A atuação do Ministério Público do Tocantins (MPTO) resultou em decisão judicial que determinou ao Município de Chapada da Natividade a adequação da sede do Conselho Tutelar local no prazo de até 60 dias, a fim de assegurar condições mínimas de privacidade, sigilo e acolhimento no atendimento a crianças e adolescentes.
A decisão atendeu parcialmente à Ação Civil Pública (ACP) proposta pela Promotoria de Justiça de Natividade e reconheceu que, embora algumas melhorias tenham sido realizadas ao longo do processo, ainda persistem falhas estruturais que comprometem o funcionamento adequado do órgão.

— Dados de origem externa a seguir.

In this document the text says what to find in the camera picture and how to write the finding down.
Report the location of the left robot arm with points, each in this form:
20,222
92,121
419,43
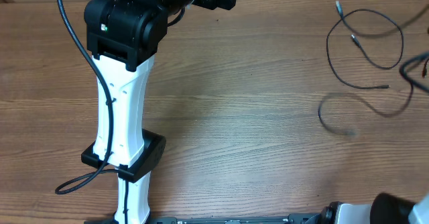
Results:
123,38

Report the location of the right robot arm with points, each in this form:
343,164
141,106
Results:
385,209

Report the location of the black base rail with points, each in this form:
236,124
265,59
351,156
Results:
296,218

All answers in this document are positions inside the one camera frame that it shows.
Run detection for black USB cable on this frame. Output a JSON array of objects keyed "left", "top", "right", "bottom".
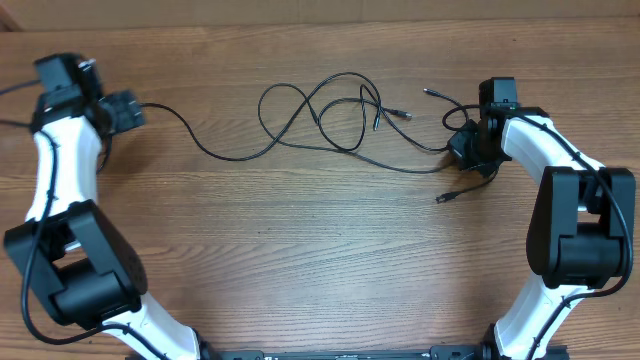
[{"left": 257, "top": 72, "right": 500, "bottom": 205}]

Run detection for black audio jack cable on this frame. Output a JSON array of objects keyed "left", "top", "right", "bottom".
[{"left": 139, "top": 82, "right": 481, "bottom": 176}]

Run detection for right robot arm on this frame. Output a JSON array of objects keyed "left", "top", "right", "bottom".
[{"left": 447, "top": 77, "right": 636, "bottom": 359}]

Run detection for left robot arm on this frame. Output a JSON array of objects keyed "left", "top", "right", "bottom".
[{"left": 4, "top": 53, "right": 216, "bottom": 359}]

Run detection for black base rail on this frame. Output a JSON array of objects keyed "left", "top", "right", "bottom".
[{"left": 204, "top": 345, "right": 504, "bottom": 360}]

A promotora de Justiça Renata Castro Rampanelli destacou que o Conselho Tutelar é um órgão essencial à garantia dos direitos de crianças e adolescentes e que a precariedade estrutural viola preceitos constitucionais. “Por vários anos, o órgão funcionou sem condições mínimas, o que motivou a atuação do MPTO. A estrutura adequada ao Conselho Tutelar não é uma faculdade do poder público, mas uma obrigação legal e constitucional, indispensável para a efetivação da política de proteção integral à infância e à juventude”, afirmou.

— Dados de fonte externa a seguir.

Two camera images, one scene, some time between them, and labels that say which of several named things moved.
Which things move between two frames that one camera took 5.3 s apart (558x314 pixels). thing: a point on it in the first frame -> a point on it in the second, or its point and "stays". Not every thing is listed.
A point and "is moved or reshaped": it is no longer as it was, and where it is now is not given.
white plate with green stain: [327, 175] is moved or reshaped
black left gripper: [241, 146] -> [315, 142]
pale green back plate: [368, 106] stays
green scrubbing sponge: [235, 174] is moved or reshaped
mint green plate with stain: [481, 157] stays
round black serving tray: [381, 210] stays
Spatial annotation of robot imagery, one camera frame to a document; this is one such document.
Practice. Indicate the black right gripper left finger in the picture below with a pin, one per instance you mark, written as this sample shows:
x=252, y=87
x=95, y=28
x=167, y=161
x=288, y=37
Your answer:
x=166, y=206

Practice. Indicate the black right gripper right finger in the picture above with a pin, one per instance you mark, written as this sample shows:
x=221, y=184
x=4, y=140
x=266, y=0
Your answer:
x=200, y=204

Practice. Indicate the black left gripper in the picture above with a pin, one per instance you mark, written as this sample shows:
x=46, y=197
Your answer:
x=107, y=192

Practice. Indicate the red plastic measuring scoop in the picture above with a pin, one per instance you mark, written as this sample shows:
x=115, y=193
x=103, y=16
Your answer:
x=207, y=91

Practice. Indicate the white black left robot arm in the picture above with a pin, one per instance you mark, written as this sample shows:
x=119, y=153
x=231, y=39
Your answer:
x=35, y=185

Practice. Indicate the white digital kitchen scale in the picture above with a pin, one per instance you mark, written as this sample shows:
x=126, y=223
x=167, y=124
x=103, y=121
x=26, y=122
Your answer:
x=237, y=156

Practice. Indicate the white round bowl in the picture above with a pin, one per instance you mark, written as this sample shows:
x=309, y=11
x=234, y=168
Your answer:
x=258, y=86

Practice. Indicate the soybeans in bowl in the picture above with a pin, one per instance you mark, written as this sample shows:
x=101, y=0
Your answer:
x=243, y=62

Entre os principais problemas apontados estão a ausência de isolamento acústico e a falta de privacidade nas salas de atendimento, em desacordo com o Estatuto da Criança e do Adolescente (ECA) e com a Resolução nº 231/2022 do Conselho Nacional dos Direitos da Criança e do Adolescente (Conanda).
Prazo
O Município deverá promover, no prazo de 60 dias, a completa adequação da sede do Conselho Tutelar, seja por meio da reforma do imóvel atual ou pela destinação de um novo espaço, desde que sejam garantidas condições dignas, sigilosas e adequadas para as oitivas realizadas pelo órgão. Em caso de descumprimento, foi fixada multa diária de R$ 500, limitada a R$ 30 mil.
A decisão judicial também determinou que o Município forneça materiais lúdicos, como brinquedos, jogos pedagógicos, livros e materiais de desenho para a sala de atendimento, além de prever dotação orçamentária para a reposição periódica desses itens.